When we get older, the feeling of having a partner becomes more and more urgent. Aside from societal pressures, we feel the urge inside ourselves grow to find that one person that just gets us. These are a few reasons why not chasing is the best way to get what you’ve always wanted and why you’re ready for a relationship once you stop looking for one.
1. You won’t come over as desperate
Let’s be real, ladies. No one likes that one girl at the bar who’s so desperate for some male attention that she’s falling over every guy she sees. You want to be the prize, not the overly devoted potential future partner. Especially when they’ve only known you for five minutes. It’s not the commitment that scares that potential guy away, it’s the desperation that’s a massive turn off. Give him something to chase after.
2. You’re fulfilled
You are not your relationship status. There are so many facets of your life that define you, a partner would only be a nice addition to what you’ve built for yourself. They don’t make or break the mental house you’ve already built for yourself, they’re merely the reason why it becomes more homey. A stable and happy person who is obviously enjoying her life and living it to the fullest, will attract people of the same kind. This will help give your relationship a great foundation to build on.
3. Chasing influences your personality
More often than not, the dating game makes us forget a little of who we are. We might feel more pressure to say or do certain things on dates in order to impress or at least, to be memorable. Keeping up the pretense of who you were during dates makes the transition to an exclusive relationship much harder. After all, when relationships start to settle down and become more familiar you want to be more comfortable with your partner. So putting in less effort is actually beneficial.
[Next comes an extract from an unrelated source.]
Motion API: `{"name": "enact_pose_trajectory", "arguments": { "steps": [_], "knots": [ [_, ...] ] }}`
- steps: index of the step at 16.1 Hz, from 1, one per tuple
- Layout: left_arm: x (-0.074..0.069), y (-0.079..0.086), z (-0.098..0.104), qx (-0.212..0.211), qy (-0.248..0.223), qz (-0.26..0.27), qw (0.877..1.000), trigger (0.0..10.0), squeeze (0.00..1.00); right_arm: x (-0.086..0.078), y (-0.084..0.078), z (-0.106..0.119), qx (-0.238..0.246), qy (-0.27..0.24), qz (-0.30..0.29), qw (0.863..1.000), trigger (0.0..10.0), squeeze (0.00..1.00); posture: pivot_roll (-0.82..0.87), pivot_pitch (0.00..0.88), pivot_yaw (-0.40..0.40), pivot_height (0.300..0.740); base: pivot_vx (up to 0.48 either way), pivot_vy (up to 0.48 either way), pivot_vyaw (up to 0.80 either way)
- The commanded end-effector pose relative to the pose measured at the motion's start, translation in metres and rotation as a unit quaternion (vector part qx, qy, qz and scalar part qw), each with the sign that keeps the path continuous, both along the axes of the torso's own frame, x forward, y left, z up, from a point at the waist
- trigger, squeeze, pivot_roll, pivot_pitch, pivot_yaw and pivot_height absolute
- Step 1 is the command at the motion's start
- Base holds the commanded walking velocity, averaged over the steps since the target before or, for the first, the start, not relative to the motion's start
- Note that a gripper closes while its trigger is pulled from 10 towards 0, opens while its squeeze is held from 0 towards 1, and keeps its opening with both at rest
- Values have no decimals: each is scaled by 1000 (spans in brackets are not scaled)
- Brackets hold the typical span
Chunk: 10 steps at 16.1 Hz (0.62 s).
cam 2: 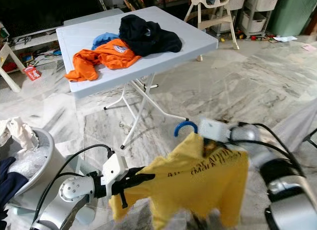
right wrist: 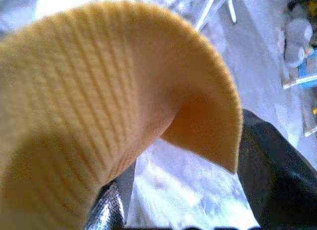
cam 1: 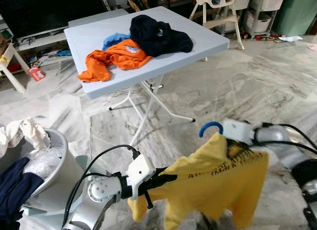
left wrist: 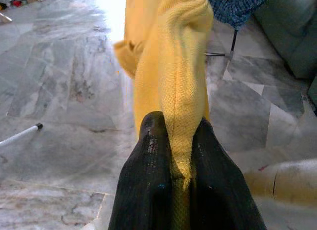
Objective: Hang hanger
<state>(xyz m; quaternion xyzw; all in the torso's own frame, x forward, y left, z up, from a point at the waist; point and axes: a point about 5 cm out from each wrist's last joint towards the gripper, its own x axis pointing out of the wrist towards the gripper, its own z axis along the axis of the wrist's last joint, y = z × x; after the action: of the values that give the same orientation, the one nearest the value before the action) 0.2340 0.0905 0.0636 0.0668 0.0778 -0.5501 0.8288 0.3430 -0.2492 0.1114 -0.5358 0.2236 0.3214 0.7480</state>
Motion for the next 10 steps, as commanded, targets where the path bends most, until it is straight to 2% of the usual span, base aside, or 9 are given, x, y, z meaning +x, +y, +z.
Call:
{"name": "enact_pose_trajectory", "arguments": {
  "steps": [1, 2, 3, 4, 6, 7, 8, 10],
  "knots": [
    [11, 5, 16, -26, -33, 21, 999, 0, 0, 9, -11, 14, 10, -69, -47, 996, 10000, 1000, -129, 26, 58, 740, 0, 0, 0],
    [12, 5, 16, -27, -35, 25, 999, 0, 0, 15, -9, 25, 59, -106, -72, 990, 10000, 1000, -131, 26, 58, 740, 0, 0, 0],
    [14, 7, 16, -26, -39, 39, 998, 0, 0, 18, -4, 33, 122, -116, -85, 982, 10000, 1000, -133, 27, 60, 740, 0, 0, 0],
    [16, 9, 15, -26, -40, 48, 998, 0, 0, 17, 0, 35, 148, -107, -75, 980, 10000, 1000, -133, 27, 60, 740, 0, 0, 0],
    [29, 19, 12, 1, -63, 102, 993, 0, 0, 14, 1, 36, 156, -88, -47, 983, 10000, 1000, -136, 28, 61, 740, 0, 0, 0],
    [34, 23, 13, -8, -61, 124, 990, 0, 0, 14, 2, 38, 176, -84, -44, 980, 10000, 1000, -138, 30, 61, 740, 0, 0, 0],
    [36, 26, 14, -11, -58, 131, 990, 0, 0, 13, 2, 39, 198, -72, -46, 976, 10000, 1000, -139, 31, 61, 740, 0, 0, 0],
    [38, 28, 13, -9, -61, 135, 989, 0, 0, 12, -1, 40, 194, -65, -49, 978, 10000, 1000, -138, 33, 58, 740, 0, 0, 0]
  ]
}}
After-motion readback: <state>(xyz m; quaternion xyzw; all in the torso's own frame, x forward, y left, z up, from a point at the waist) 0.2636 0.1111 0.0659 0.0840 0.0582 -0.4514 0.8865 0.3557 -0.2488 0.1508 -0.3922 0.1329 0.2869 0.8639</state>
4. It undermines your feminine power
Although feminism has taken our world by storm, there is still a fundamental rule in the universe of sex. Men chase and women do not. Men like chasing, it makes them feel secure in their masculinity when they’ve accomplished something – in this case, getting you.
5. It might make you feel hopeless
Chasing in the long run might leave you with too many bad dates to count. You might even get depressed at the thought of getting back out there, after all, who’s out there anyway? You’ve tried many times, and they just haven’t been good or even lasted. Eventually, it might lead to some sort of bitterness. They aren’t good for you anyway. And that, is exactly the attitude that turns people away even more.
6. It means you’re not being your best self
If you were really on top of your game, a partner wouldn’t be on top of your list. At least, not enough for you to take time out of your own schedule to hunt down that person that supposedly makes your life better. That’s the whole point, they’re not supposed to make your life better – they’re only there to share their lives with yours. And how you attract them is by having that beautiful life you’ve made for yourself, after all, who wants to share lives with a total slob?
7. It might make you frustrated
Dating is frustrating, we all know that. If you start chasing, however, continuously trying to find that one person who will turn your life around – you’ll just be sending out that wrong type of energy. Instead of a positive dating experience, chasing might leave you annoyed with yourself and with love in general. Plus, getting yourself down pursuing love will just give you a negative image of what it’s really like to be in love.
8. Happiness is a magnet
When someone smiles at you, you smile back automatically. Happiness attracts happiness. If you are happy with who you are, with your life, with what you have built for yourself – you have absolutely nothing to worry about. Someone will see that and wish to share a little of your light, and you can share theirs. That’s the beauty of relationships.
9. Work on yourself
The most important lesson of all is to work on yourself. You’re the most expensive thing you’re ever going to own and nurture. Continuous growth will take you to new heights, to new people who are also happy with themselves. The positive circle is where we want to be in, that’s the sort of life partner we’d all want to have.